At many construction sites, whether to wear a helmet is directly related to the safety of the workers. Therefore, the detection of helmet use has become a crucial monitoring tool for construction safety. However, most of the current helmet wearing detection algorithms are only dedicated to distinguishing pedestrians who wear helmets from those who do not. In order to further enrich the detection in construction scenes, this paper builds a dataset with six cases: not wearing a helmet, wearing a helmet, just wearing a hat, having a helmet, but not wearing it, wearing a helmet correctly, and wearing a helmet without wearing the chin strap. On this basis, this paper proposes a practical algorithm for detecting helmet wearing states based on the improved YOLOv5s algorithm. Firstly, according to the characteristics of the label of the dataset constructed by us, the K-means method is used to redesign the size of the prior box and match it to the corresponding feature layer to increase the accuracy of the feature extraction of the model; secondly, an additional layer is added to the algorithm to improve the ability of the model to recognize small targets; finally, the attention mechanism is introduced in the algorithm, and the CIOU_Loss function in the YOLOv5 method is replaced by the EIOU_Loss function. The experimental results indicate that the improved algorithm is more accurate than the original YOLOv5s algorithm. In addition, the finer classification also significantly enhances the detection performance of the model.

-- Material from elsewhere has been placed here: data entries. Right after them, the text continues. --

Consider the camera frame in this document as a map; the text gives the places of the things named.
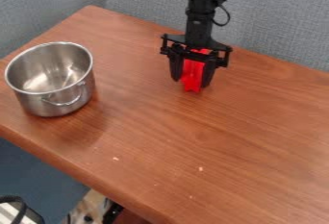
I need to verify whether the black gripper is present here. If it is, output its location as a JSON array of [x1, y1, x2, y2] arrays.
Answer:
[[159, 9, 233, 87]]

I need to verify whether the red star-shaped block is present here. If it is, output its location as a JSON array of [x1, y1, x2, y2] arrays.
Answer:
[[181, 59, 205, 92]]

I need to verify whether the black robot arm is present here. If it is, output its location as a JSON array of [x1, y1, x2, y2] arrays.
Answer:
[[161, 0, 233, 92]]

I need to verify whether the stainless steel pot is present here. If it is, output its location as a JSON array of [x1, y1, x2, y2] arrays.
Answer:
[[4, 41, 95, 117]]

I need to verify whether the white striped object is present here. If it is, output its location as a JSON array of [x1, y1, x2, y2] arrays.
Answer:
[[0, 203, 38, 224]]

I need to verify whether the clutter under table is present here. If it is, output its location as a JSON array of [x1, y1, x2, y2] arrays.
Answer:
[[62, 188, 151, 224]]

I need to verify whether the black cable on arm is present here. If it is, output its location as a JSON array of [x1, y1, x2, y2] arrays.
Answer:
[[211, 4, 233, 28]]

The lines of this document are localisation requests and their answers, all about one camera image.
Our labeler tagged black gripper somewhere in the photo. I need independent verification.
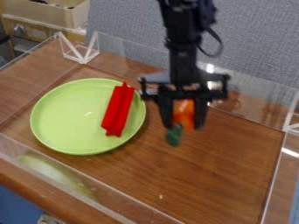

在许多建筑工地,工人是否戴安全帽直接关系到他们的安全。因此,检测安全帽的佩戴情况已成为建筑安全的重要监控手段。然而,目前大多数的安全帽佩戴检测算法仅专注于区分戴安全帽的行人和不戴安全帽的行人。为了进一步丰富施工现场的检测,本文构建了一个包含六个案例的数据集:未戴安全帽、戴安全帽、仅戴帽子、戴了安全帽但未系好、正确戴了安全帽、未系好安全帽下颚带。在此基础上,本文提出了一种基于改进的 YOLOv5s 算法的实用的安全帽佩戴状态检测算法。首先,根据我们构建的数据集标签的特点,使用 K-means 方法重新设计先验框的大小,并将其与相应的特征层匹配,以提高模型特征提取的准确性;其次,在算法中添加一个额外的层,以提高模型识别小目标的能力;最后,在算法中引入注意力机制,并将 YOLOv5 方法中的 CIOU_Loss 函数替换为 EIOU_Loss 函数。实验结果表明,改进后的算法比原始的 YOLOv5s 算法更准确。此外,更精细的分类也显著提高了模型的检测性能。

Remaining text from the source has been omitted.